Que quelqu’un ait construit sa fortune ou l’ont hérité, la gestion de l’argent est souvent moins une question de chiffres et plus d’émotions.
Quand «assez» se sent encore fragile
Nous parlons de paix financière comme si c’était une destination. « Une fois que j’ai atteint ce numéro, je me sentirai en sécurité. »
Mais d’après mon expérience, la tranquillité d’esprit ne vient pas d’un équilibre spécifique. Cela vient de comprendre pourquoi vous avez ce que vous avez et comment vous voulez qu’il serve votre vie et votre famille.
Et ce n’est pas seulement une théorie. Selon le Bankrate, May 2025, enquête sur la santé et la santé mentale, 43% des adultes américains disent que l’argent a un impact négatif sur leur santé mentale, entraînant l’anxiété, les nuits blanches et même la dépression.

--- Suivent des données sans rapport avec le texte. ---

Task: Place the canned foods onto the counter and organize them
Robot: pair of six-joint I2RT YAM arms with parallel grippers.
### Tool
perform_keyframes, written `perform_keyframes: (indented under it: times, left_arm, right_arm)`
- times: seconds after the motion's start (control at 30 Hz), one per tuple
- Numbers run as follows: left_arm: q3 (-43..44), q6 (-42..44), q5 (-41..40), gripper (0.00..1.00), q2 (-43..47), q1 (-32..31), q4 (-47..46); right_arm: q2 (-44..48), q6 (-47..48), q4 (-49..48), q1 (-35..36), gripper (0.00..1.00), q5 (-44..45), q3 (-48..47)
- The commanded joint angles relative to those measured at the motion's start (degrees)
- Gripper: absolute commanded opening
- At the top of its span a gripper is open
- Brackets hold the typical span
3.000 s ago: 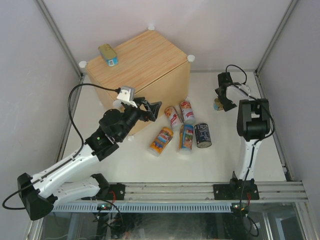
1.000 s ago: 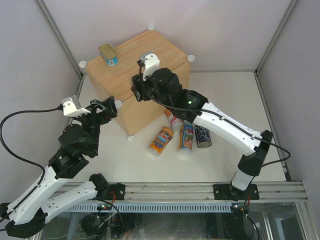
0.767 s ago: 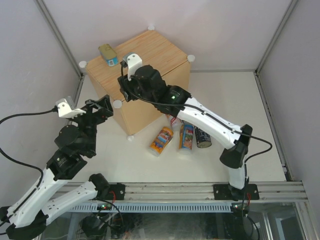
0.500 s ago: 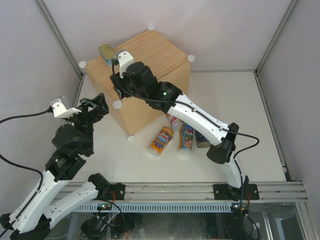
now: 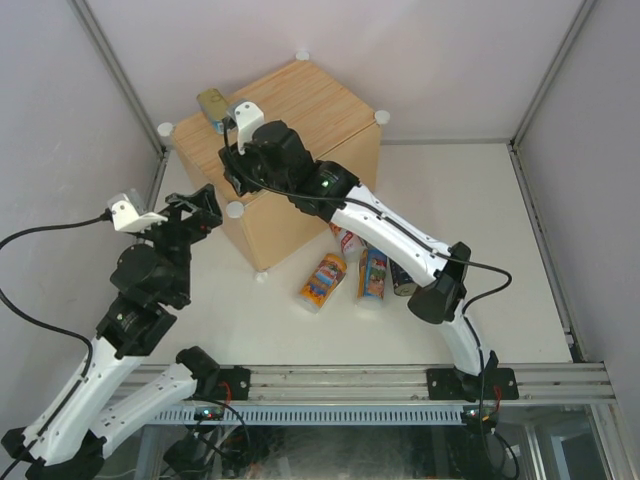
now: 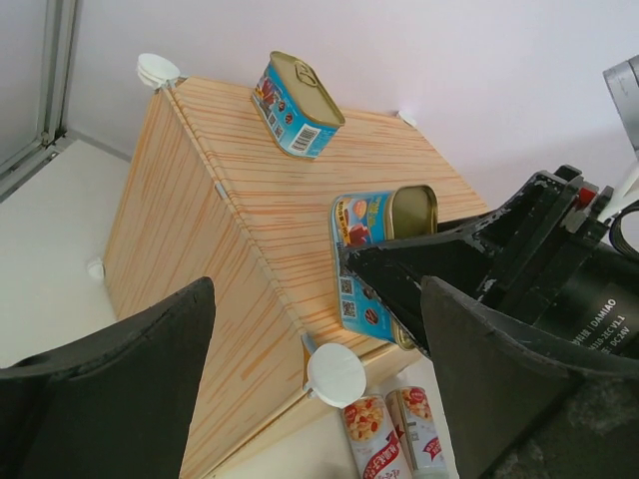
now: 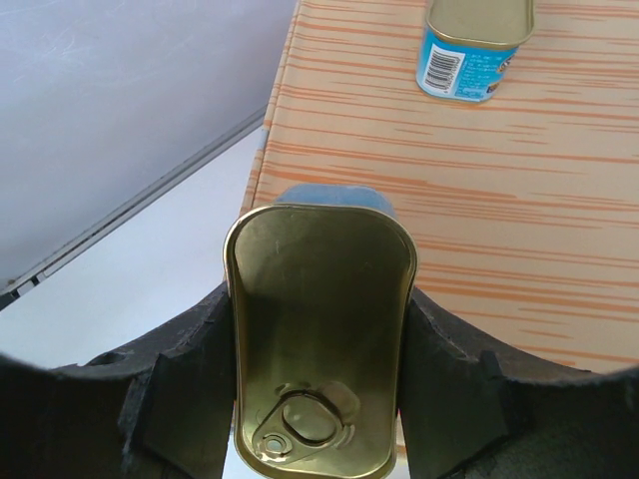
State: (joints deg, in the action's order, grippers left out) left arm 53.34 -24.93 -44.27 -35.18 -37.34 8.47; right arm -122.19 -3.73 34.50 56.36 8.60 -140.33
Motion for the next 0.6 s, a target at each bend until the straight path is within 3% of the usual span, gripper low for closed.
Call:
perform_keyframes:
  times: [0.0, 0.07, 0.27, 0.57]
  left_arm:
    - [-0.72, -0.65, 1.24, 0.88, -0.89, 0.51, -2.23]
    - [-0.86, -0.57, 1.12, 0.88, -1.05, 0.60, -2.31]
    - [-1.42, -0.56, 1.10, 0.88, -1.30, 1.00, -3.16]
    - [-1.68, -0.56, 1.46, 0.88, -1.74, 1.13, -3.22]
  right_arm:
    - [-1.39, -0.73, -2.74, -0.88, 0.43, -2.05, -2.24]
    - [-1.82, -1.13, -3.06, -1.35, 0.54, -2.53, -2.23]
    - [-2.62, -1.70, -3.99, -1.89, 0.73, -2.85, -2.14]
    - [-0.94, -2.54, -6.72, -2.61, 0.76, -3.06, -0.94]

J’ai vu cela de première main, même de clients avec une richesse importante. Le stress ne concerne pas si l’argent est là. Il s’agit de ce que cela signifie, de ce que c’est pour et si le plan leur donne la liberté qu’ils attendaient.

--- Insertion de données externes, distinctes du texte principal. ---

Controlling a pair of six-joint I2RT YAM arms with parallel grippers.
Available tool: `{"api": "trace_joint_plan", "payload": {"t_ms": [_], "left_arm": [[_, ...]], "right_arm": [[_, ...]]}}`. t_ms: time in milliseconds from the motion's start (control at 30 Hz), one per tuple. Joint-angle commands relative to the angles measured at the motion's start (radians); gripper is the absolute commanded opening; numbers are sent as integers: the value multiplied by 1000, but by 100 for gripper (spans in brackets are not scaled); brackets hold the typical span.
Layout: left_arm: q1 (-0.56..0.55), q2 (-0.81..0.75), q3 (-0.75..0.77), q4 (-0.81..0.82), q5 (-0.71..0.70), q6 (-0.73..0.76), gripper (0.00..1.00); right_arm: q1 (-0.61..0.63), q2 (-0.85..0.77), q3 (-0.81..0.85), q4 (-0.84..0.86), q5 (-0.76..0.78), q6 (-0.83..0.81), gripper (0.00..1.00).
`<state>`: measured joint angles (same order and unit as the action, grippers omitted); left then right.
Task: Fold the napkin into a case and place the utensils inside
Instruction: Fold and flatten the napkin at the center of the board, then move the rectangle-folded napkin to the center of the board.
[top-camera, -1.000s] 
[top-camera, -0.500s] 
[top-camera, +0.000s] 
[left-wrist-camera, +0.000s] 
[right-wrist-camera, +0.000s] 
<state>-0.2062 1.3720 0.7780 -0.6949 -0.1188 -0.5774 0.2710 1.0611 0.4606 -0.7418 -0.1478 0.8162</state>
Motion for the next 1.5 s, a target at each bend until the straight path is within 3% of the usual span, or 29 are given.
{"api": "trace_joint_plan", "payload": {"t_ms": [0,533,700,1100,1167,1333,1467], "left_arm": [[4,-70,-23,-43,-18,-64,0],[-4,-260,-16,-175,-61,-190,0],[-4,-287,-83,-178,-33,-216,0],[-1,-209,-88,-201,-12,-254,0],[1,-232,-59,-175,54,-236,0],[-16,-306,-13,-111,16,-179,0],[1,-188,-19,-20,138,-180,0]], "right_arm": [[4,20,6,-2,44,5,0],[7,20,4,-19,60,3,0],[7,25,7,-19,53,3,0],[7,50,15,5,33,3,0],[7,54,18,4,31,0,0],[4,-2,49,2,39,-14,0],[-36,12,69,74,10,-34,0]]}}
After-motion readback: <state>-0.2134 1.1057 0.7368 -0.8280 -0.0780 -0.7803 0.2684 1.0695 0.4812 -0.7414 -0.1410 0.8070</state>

Les retraités ressentent surtout cette tension. Après une vie d’épargne et de richesse croissante, beaucoup n’atteignent leurs objectifs financiers que pour rencontrer de nouvelles peurs:
Ils n’ont plus le luxe du temps sur le marché. C’est pourquoi je recommande souvent de garder une à deux ans de dépenses de subsistance en espèces – oui, même lorsque les feuilles de calcul disent que vous pourriez faire mieux ailleurs. Parfois, la tranquillité d’esprit est le meilleur retour.

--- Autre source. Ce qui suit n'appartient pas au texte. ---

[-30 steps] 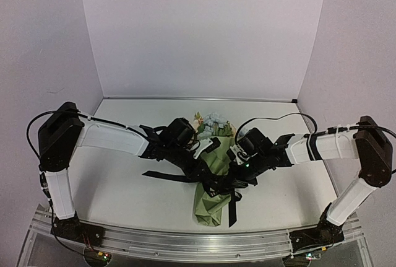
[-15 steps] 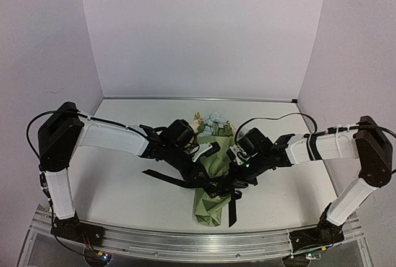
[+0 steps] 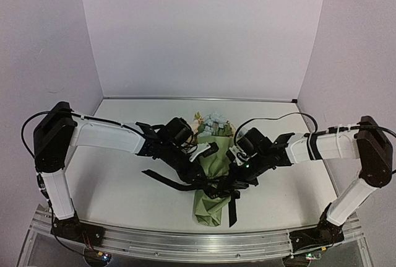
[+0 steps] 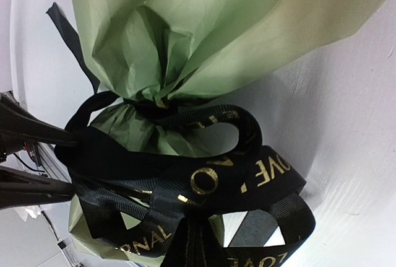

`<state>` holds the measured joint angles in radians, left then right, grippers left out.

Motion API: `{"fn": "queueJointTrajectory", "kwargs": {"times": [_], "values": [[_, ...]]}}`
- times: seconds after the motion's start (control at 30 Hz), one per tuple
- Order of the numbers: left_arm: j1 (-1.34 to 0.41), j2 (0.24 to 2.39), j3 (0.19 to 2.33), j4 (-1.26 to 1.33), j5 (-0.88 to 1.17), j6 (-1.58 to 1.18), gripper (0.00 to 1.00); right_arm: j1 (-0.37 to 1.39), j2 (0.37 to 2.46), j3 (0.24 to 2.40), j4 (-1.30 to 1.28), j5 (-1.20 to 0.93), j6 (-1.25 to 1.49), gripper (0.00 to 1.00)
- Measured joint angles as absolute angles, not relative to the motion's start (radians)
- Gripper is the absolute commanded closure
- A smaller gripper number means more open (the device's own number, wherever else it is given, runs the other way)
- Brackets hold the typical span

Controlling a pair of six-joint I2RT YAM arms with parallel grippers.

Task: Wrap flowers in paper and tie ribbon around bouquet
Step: Cross the half-tied ribbon over the folded bouquet.

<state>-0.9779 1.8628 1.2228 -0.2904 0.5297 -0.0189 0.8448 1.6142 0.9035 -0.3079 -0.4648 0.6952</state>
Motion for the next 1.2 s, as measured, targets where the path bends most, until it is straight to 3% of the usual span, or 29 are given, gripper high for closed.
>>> {"fn": "queueJointTrajectory", "kwargs": {"times": [0.23, 1.2], "values": [[-0.972, 1.835, 1.225, -0.288, 0.493, -0.025, 0.62, 0.866, 1.614, 0.904, -0.309, -0.465, 0.685, 1.00], [-0.943, 1.929, 1.370, -0.472, 0.541, 0.054, 0.65, 0.876, 1.614, 0.904, -0.309, -0.465, 0.670, 1.00]]}}
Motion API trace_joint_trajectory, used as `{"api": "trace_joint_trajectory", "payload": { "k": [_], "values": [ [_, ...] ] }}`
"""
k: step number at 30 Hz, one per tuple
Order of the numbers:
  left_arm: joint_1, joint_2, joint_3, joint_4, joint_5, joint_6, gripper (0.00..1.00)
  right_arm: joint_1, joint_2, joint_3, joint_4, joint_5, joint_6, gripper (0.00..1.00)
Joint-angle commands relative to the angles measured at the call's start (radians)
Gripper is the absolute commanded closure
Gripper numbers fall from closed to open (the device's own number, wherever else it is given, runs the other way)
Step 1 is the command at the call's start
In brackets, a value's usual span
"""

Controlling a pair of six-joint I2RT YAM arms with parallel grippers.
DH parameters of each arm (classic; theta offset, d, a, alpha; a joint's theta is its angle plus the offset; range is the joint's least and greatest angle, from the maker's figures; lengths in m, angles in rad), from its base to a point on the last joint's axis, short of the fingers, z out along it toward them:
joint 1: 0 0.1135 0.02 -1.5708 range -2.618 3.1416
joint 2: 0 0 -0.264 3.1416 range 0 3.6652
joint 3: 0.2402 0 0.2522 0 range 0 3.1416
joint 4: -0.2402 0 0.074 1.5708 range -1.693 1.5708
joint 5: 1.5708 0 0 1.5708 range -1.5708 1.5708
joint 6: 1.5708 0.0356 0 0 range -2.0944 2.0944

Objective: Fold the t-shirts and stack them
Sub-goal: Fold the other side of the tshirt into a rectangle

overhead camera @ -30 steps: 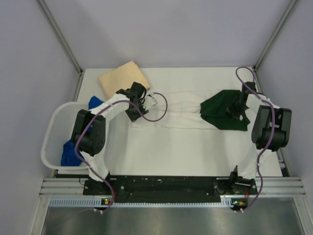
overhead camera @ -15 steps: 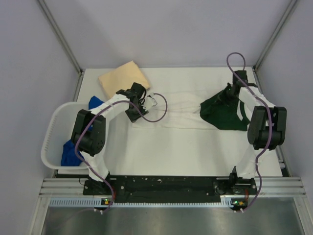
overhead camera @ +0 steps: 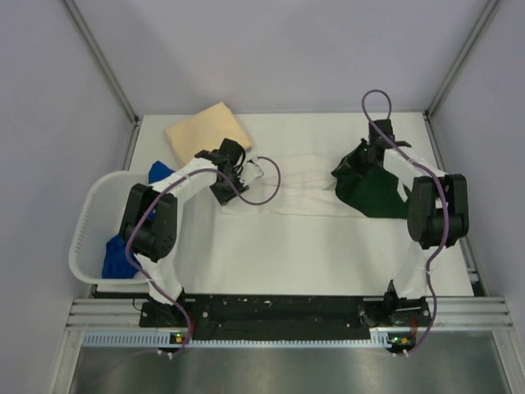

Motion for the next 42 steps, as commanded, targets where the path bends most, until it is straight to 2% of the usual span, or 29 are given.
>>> {"api": "trace_joint_trajectory", "payload": {
  "k": [1, 7, 10, 12, 15, 19, 22, 27, 30, 37, 42],
  "values": [
    [0.000, -0.001, 0.030, -0.001, 0.008, 0.002, 0.59, 0.032, 0.070, 0.070, 0.076, -0.022, 0.030, 1.00],
    [0.000, 0.006, 0.039, -0.010, 0.016, 0.002, 0.59, 0.039, 0.172, 0.116, 0.116, -0.074, 0.054, 0.98],
    [0.001, 0.013, 0.091, -0.041, 0.079, 0.001, 0.59, 0.061, 0.204, 0.167, 0.131, -0.163, -0.018, 0.69],
    [0.000, 0.017, 0.158, -0.076, 0.140, -0.015, 0.58, 0.070, 0.201, 0.217, 0.095, -0.189, -0.140, 0.61],
    [-0.003, 0.040, 0.299, -0.095, 0.264, -0.064, 0.56, 0.059, 0.123, 0.268, -0.023, -0.037, -0.333, 0.52],
    [-0.048, 0.130, 0.494, -0.076, 0.457, -0.182, 0.55, 0.026, 0.069, 0.321, -0.060, 0.155, -0.513, 0.42],
    [-0.120, 0.230, 0.614, -0.021, 0.521, -0.292, 0.55, 0.022, 0.119, 0.398, -0.060, 0.203, -0.668, 0.41],
    [-0.203, 0.433, 0.824, 0.086, 0.567, -0.481, 0.55, 0.010, 0.267, 0.550, -0.074, 0.335, -0.802, 0.41],
    [-0.215, 0.514, 0.876, 0.187, 0.571, -0.643, 0.54, -0.002, 0.334, 0.610, -0.079, 0.357, -0.843, 0.48],
    [-0.231, 0.718, 1.080, 0.290, 0.510, -0.863, 0.50, -0.039, 0.474, 0.710, -0.120, 0.282, -0.843, 0.58],
    [-0.241, 0.773, 1.090, 0.304, 0.453, -0.877, 0.50, -0.039, 0.512, 0.727, -0.123, 0.219, -0.843, 0.64]
  ]
}}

La confiance se développe à partir d’une expérience partagée
J’ai remarqué que les clients qui dorment le mieux la nuit ne sont pas nécessairement les plus riches. Ce sont ceux avec qui j’ai travaillé le plus longtemps. Nous avons résisté aux tempêtes ensemble, avons eu des conversations difficiles et vu le plan fonctionner.
Mais quand je rencontre quelqu’un de nouveau, en particulier quelqu’un qui a récemment perdu un conjoint ou qui entre en richesse, c’est un autre type de relation. Ils ont besoin de plus que de la stratégie; Ils ont besoin de patience, de clarté et de réconfort. Ils ont besoin d’un partenaire, pas seulement d’un planificateur.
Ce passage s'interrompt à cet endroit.